Bin Ladenism is not Communism
I forgot to link last week to Zibniew Brzezinski's well thought-out article about why the Bush administration should not refer to Islamism as the same as communism.
By asserting that Islamic extremism, "like the ideology of communism . . . is the great challenge of our new century," Bush is implicitly elevating Osama bin Laden's stature and historic significance to the level of figures such as Lenin, Stalin or Mao. And that suggests, in turn, that the fugitive Saudi dissident hiding in some cave (or perhaps even deceased) has been articulating a doctrine of universal significance. Underlying the president's analogy is the proposition that bin Laden's "jihad" has the potential for dominating the minds and hearts of hundreds of millions of people across national and even religious boundaries. That is quite a compliment to bin Laden, but it isn't justified. The "Islamic" jihad is, at best, a fragmented and limited movement that hardly resonates in most of the world.The argument, with which I agree wholeheartedly, is that the threat presented by Al Qaeda, despite the horror of 9/11 and other attacks, is rather inflated compared to the threats from past and present dynamics. The arms race during the Cold War or the current Iran-Israel-US standoff over nuclear weapons (indeed, the idea of any nuclear power in the region) seem to me much more potentially dangerous. After all, as hard as it is to admit, we have learnt to live quite well with terrorism (i.e. it hasn't fundamentally changed the way we lead our lives nor does it present a fundamental existential threat.) The whole article is worth reading, there is also a passage on stupid terms like "Islamofascism," that favorite of the wannabe Churchillians.

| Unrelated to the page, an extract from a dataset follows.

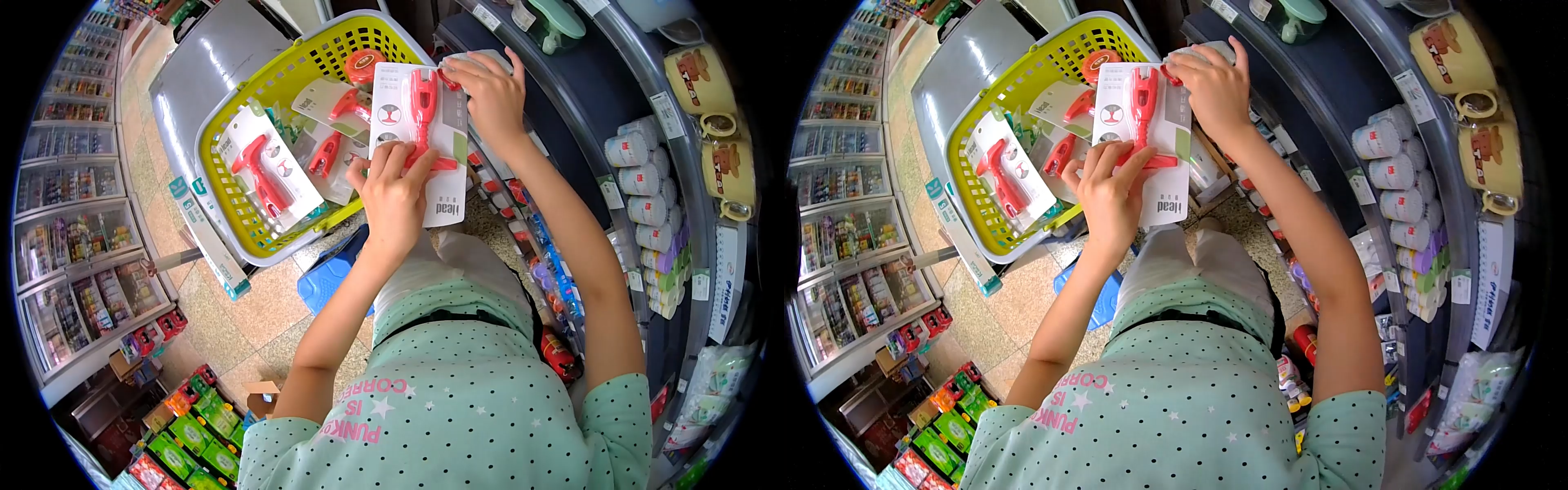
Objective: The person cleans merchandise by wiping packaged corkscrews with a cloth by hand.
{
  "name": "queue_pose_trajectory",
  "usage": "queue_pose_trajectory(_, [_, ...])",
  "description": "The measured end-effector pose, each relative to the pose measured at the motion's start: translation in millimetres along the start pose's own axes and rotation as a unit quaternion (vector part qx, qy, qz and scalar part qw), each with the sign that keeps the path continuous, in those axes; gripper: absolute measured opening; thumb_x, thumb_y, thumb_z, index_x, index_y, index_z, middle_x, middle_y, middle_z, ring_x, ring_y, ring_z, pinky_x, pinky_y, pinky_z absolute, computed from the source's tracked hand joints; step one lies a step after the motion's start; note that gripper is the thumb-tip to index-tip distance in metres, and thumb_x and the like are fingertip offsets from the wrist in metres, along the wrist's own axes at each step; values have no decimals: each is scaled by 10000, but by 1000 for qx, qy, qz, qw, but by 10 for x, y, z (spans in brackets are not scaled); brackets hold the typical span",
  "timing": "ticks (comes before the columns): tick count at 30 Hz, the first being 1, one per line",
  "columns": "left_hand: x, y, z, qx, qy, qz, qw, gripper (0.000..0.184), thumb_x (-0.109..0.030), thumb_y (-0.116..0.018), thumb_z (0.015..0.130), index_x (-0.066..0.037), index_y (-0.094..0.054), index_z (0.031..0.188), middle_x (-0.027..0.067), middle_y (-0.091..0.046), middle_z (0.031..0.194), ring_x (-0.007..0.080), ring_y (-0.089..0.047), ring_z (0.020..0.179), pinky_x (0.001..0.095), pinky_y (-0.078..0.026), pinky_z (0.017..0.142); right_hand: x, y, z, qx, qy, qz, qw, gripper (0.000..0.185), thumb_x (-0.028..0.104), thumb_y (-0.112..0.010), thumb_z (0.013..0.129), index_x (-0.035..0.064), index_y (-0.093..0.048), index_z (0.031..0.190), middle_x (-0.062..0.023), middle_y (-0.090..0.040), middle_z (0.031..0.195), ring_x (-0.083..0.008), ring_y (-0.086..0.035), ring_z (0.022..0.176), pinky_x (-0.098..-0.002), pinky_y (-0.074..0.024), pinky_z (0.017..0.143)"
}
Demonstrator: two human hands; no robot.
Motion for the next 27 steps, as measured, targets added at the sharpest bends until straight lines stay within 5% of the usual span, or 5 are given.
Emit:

Communism, by comparison, undeniably had worldwide appeal. By the 1950s, there was hardly a country in the world without an active communist movement or conspiracy, irrespective of whether the country was predominantly Christian, Muslim, Hindu, Jewish, Buddhist or Confucian. In some countries, such as Russia and China, the communist movement was the largest political formation, dominating intellectual discourse; in democratic countries, such as Italy and France, it vied for political power in open elections.
In response to the dislocations and injustices precipitated by the Industrial Revolution, communism offered a vision of a perfectly just society. To be sure, that vision was false and was used to justify violence that eventually led directly to the Soviet gulag, Chinese labor and "reeducation" camps, and other human rights abuses. Nonetheless, for a while, communism's definition of the future bolstered its cross-cultural appeal.
In addition, the intellectual and political challenge of the communist ideology was backed by enormous military power. The Soviet Union possessed a huge nuclear arsenal, capable of launching in the course of a few minutes a massive atomic attack on America. Within a few hours, upwards of 120 million Americans and Soviets could have been dead in an apocalyptic mutual cross-fire. That was the horrible reality.
Contemporary terrorism -- though nasty and criminal, whether Islamic or otherwise -- has no such political reach and no such physical capability. Its appeal is limited; it offers no answers to the novel dilemmas of modernization and globalization. To the extent that it can be said to possess an "ideology," it is a strange blend of fatalism and nihilism. In al Qaeda's case, it is actively supported by relatively isolated groupings, and its actions have been condemned without exception by all major religious figures, from the pope to the grand mufti of Saudi Arabia.
Its power is circumscribed, too. It still relies largely on familiar tools of violence. Unlike communist totalitarian regimes, al Qaeda does not use terror as an organizing tool but rather, because of its own organizational weakness, as a disruptive tactic. Its members are bound together by this tactic, not by an ideology. Ultimately, al Qaeda or some related terrorist group may acquire truly destructive power, but one should not confuse potentiality with actuality.